Pemerintah Kota Jambi menyampaikan Laporan Keuangan Pemerintah Daerah (LKPD) 2025 yang akan diperiksa oleh BPK Perwakilan Jambi. 

Selama ini, kata dia, Pemerintah Kota Jambi bersama Inspektorat setempat selalu mengikuti saran dan masukan yang diberikan oleh BPK RI.

Pihaknya menargetkan memperoleh opini Wajar Tanpa Pengecualian (WTP) pada LKPD 2025.

"Kami menyerahkan laporan LKPD unaudited Kota Jambi tahun anggaran 2025 pada hari ini sesuai amanat Undang-Undang setelah tiga bulan berakhirnya anggaran dan akan dilanjutkan dengan audit dari BPK," kata Maulana.

Kegiatan itu menjadi agenda tahunan yang rutin dilaksanakan untuk memastikan transparansi penggunaan anggaran daerah, sekaligus bentuk pertanggungjawaban pemerintah daerah.

Ia mengapresiasi kerja keras seluruh Organisasi Perangkat Daerah (OPD) yang telah menyusun laporan secara saksama.

"Kami menyusun laporan keuangan sesuai Standar Akuntansi Pemerintahan (SAP) dengan harapan Kota Jambi kembali memperoleh opini WTP seperti tahun-tahun sebelumnya," kata Maulana.

Dalam kesempatan itu, Kepala BPK Perwakilan Provinsi Jambi Muhamad Toha Arafat mengapresiasi kepala daerah yang menyerahkan LKPD unaudited tepat waktu.

Ia menegaskan BPK bertanggung jawab memeriksa keuangan daerah serta menyampaikan laporan hasil pemeriksaan kepada DPRD setempat paling lambat dua bulan.

Pihaknya berharap kepala daerah mendukung akses informasi dan menjaga komunikasi objektif agar kualitas pemeriksaan meningkat.

Saat ini, kata dia, tindak lanjut rekomendasi hasil pemeriksaan pemerintah daerah se-Provinsi Jambi pada 2025 rata-rata 78,58 persen dan masih di bawah target nasional yaitu 80 persen.

Ia merinci capaian masing-masing daerah meliputi Provinsi Jambi 77,90 persen.
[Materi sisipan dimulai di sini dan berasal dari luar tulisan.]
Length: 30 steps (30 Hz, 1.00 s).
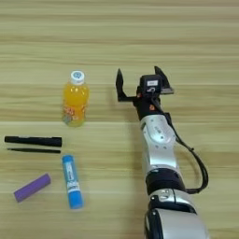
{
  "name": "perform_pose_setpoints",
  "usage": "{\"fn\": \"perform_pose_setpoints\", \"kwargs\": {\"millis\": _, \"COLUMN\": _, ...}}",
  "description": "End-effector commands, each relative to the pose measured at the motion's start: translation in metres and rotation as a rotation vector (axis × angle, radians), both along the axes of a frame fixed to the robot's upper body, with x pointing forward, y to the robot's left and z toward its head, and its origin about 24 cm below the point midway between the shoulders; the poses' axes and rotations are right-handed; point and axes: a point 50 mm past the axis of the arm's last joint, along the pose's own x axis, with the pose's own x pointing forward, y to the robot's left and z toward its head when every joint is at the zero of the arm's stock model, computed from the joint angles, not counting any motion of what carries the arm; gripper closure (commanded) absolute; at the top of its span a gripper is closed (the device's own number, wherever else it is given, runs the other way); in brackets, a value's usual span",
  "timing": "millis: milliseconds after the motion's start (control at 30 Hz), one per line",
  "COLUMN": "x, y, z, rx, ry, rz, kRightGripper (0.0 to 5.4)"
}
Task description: Move the objects on the table
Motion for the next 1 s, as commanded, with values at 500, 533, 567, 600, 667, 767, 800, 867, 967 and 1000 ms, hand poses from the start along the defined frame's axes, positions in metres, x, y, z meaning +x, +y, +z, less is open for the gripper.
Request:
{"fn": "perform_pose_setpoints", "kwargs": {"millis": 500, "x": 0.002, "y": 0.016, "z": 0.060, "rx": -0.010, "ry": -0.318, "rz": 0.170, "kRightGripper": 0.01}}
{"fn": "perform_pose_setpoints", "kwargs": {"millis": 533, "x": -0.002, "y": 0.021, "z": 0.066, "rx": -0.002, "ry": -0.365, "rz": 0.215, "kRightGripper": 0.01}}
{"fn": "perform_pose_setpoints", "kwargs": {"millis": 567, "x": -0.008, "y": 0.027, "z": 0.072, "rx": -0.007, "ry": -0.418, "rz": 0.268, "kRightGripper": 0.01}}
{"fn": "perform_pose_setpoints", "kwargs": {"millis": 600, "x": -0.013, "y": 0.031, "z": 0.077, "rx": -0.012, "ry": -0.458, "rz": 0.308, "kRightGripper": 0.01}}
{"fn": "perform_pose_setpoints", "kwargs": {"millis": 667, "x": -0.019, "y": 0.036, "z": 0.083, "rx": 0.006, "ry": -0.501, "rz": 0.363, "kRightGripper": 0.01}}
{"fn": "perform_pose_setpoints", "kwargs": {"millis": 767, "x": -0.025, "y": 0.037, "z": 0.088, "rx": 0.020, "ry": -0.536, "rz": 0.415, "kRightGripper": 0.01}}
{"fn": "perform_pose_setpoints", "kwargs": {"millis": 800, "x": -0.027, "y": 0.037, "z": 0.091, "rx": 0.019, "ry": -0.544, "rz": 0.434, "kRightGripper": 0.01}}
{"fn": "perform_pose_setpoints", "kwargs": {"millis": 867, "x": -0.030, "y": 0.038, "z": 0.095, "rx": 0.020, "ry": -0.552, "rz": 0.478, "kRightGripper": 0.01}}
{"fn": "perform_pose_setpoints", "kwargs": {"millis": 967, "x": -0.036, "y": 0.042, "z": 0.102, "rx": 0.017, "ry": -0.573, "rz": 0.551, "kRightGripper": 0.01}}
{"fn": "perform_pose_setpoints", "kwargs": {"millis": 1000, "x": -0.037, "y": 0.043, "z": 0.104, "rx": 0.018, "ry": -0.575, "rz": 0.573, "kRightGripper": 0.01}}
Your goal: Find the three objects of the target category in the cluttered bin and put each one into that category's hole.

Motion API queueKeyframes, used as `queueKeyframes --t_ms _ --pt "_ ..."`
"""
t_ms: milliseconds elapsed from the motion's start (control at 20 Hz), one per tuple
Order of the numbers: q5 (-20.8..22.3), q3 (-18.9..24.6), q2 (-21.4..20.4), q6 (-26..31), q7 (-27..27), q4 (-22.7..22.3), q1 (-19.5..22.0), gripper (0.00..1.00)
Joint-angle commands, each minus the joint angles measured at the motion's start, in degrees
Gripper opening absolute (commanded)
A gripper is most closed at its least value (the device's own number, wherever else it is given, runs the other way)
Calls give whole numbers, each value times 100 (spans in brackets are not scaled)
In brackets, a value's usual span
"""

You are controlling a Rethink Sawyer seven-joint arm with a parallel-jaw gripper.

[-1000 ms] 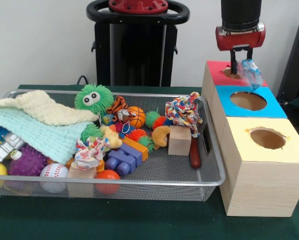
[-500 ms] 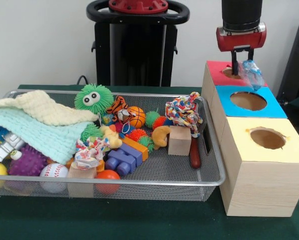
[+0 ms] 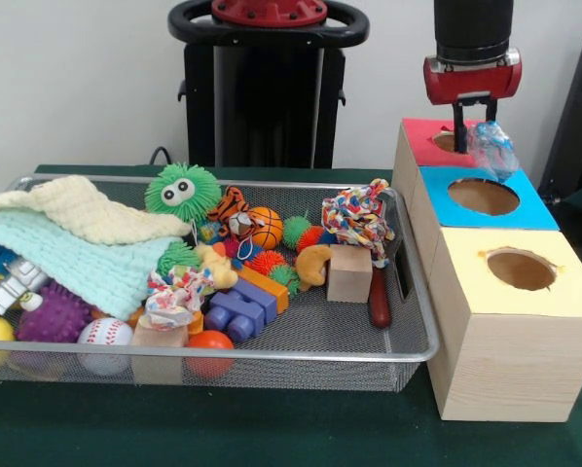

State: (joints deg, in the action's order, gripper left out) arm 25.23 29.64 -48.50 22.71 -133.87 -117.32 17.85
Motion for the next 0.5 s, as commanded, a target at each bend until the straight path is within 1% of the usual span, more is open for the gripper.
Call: queueKeyframes --t_ms 50,500 --pt "341 -521 2 -414 -327 570 -76 0" --pt "203 -597 -6 -469 -209 517 -82 0"
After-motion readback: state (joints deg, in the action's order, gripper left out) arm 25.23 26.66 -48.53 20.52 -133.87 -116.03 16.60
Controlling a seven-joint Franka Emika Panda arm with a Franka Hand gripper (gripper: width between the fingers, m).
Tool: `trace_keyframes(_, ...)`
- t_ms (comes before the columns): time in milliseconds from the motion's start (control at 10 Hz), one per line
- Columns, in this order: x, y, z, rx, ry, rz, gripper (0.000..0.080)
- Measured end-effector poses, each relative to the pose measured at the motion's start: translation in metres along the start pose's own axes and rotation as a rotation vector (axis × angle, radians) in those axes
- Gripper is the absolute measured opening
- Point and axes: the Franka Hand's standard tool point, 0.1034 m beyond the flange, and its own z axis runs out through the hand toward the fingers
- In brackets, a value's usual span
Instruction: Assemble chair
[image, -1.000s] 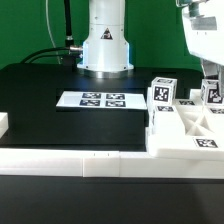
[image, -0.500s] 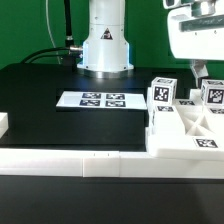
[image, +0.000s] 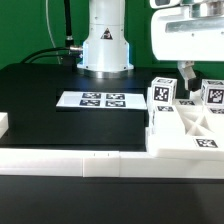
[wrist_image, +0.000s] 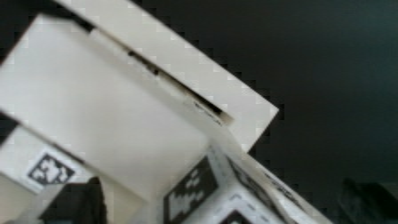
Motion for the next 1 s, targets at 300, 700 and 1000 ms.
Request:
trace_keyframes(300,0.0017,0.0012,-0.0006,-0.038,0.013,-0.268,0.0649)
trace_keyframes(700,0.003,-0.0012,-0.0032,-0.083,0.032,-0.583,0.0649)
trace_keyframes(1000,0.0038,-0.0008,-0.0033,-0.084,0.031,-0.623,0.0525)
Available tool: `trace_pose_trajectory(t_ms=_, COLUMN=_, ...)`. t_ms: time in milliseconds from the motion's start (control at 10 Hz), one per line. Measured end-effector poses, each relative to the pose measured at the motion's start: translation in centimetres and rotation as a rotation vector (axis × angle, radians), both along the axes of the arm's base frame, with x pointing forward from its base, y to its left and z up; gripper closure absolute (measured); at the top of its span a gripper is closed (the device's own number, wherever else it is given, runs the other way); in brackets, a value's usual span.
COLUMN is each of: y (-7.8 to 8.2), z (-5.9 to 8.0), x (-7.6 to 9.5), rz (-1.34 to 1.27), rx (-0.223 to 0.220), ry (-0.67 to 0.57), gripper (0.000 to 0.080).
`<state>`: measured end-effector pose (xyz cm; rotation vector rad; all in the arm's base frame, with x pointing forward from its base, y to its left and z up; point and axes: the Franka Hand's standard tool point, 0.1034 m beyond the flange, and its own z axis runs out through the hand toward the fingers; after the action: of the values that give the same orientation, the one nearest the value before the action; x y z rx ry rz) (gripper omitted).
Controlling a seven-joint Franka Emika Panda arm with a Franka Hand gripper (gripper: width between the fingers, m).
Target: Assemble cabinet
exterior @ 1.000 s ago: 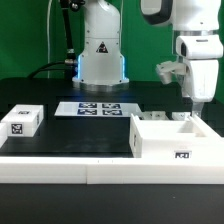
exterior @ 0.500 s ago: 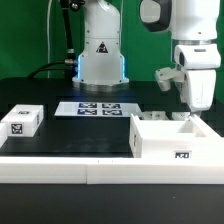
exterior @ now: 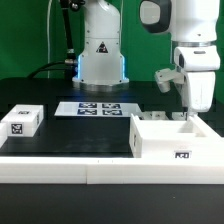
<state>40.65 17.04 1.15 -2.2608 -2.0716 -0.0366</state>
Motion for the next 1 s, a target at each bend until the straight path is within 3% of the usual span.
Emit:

Kemudian Kota Jambi 80,50 persen, Kota Sungai Penuh 77,50 persen.

Selanjutnya, Pemkab Tanjung Jabung Barat 76,70 persen, Tanjung Jabung Timur 75,60 persen, Bungo 83,50 persen, Merangin 74,40 persen, Tebo 81,50 persen, Batang Hari 80,70 persen, Kerinci 74,90 persen, Sarolangun 81,90 persen, dan Muaro Jambi 77,70 persen.